** GOAL OF THE EXERCISE **
Exact reproduction of the following data is required.

** SOURCE DATA **
::::
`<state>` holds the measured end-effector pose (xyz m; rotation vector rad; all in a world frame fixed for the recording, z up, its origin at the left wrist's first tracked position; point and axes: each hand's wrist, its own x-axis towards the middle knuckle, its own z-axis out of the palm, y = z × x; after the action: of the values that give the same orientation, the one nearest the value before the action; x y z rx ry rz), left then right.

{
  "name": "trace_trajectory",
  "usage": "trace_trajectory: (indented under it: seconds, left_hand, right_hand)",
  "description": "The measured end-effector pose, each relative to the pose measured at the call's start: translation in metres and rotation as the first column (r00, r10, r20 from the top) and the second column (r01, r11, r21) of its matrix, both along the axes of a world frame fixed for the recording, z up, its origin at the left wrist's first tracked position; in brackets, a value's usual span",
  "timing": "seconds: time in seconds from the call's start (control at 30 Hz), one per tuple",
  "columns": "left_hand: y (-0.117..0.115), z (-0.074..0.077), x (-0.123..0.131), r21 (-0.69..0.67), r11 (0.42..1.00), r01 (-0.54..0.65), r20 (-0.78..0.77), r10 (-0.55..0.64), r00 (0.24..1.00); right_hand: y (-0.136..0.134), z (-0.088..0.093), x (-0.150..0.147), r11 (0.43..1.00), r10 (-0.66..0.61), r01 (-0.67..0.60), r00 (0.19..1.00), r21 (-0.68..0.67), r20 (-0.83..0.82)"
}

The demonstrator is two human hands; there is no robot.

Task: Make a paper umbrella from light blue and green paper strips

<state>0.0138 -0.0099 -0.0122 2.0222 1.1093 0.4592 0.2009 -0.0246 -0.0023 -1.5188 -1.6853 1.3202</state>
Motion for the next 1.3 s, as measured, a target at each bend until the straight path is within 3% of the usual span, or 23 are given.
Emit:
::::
** RESPONSE TO THE TASK **
`<state>` holds the measured end-effector pose (xyz m; rotation vector rad; all in a world frame fixed for the recording, z up, its origin at the left wrist's first tracked position; point and axes: each hand's wrist, its own x-axis towards the middle knuckle, its own z-axis out of the palm, y = z × x; after the action: of the values that give the same orientation, the one nearest the value before the action; x y z rx ry rz), left then right.

{
  "name": "trace_trajectory",
  "usage": "trace_trajectory: (indented under it: seconds, left_hand, right_hand)",
  "description": "The measured end-effector pose, each relative to the pose measured at the call's start: translation in metres and rotation as the first column (r00, r10, r20 from the top) and the second column (r01, r11, r21) of its matrix, both along the axes of a world frame fixed for the recording, z up, its origin at the left wrist's first tracked position; in brackets, a value's usual span",
  "timing": "seconds: time in seconds from the call's start (control at 30 Hz), one per tuple",
  "columns": "left_hand: y (-0.117..0.115), z (-0.074..0.077), x (-0.123..0.131), r21 (-0.69..0.67), r11 (0.42..1.00), r01 (-0.54..0.65), r20 (-0.78..0.77), r10 (-0.55..0.64), r00 (0.24..1.00); right_hand: y (-0.136..0.134), z (-0.088..0.093), x (-0.150..0.147), r11 (0.43..1.00), r10 (-0.66..0.61), r01 (-0.67..0.60), r00 (0.19..1.00), r21 (-0.68..0.67), r20 (-0.83..0.82)"
}

The demonstrator is two human hands; there is no robot.

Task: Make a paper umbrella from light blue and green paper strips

<state>0.0138 -0.0099 -0.0122 2.0222 1.1093 0.4592 0.2009 -0.0246 -0.0023 -1.5188 -1.6853 1.3202</state>
Motion for the next 1.3 s, as measured, a target at each bend until the straight path is within 3% of the usual span, or 23 are given.
Emit:

The response is finished, and the exercise is complete.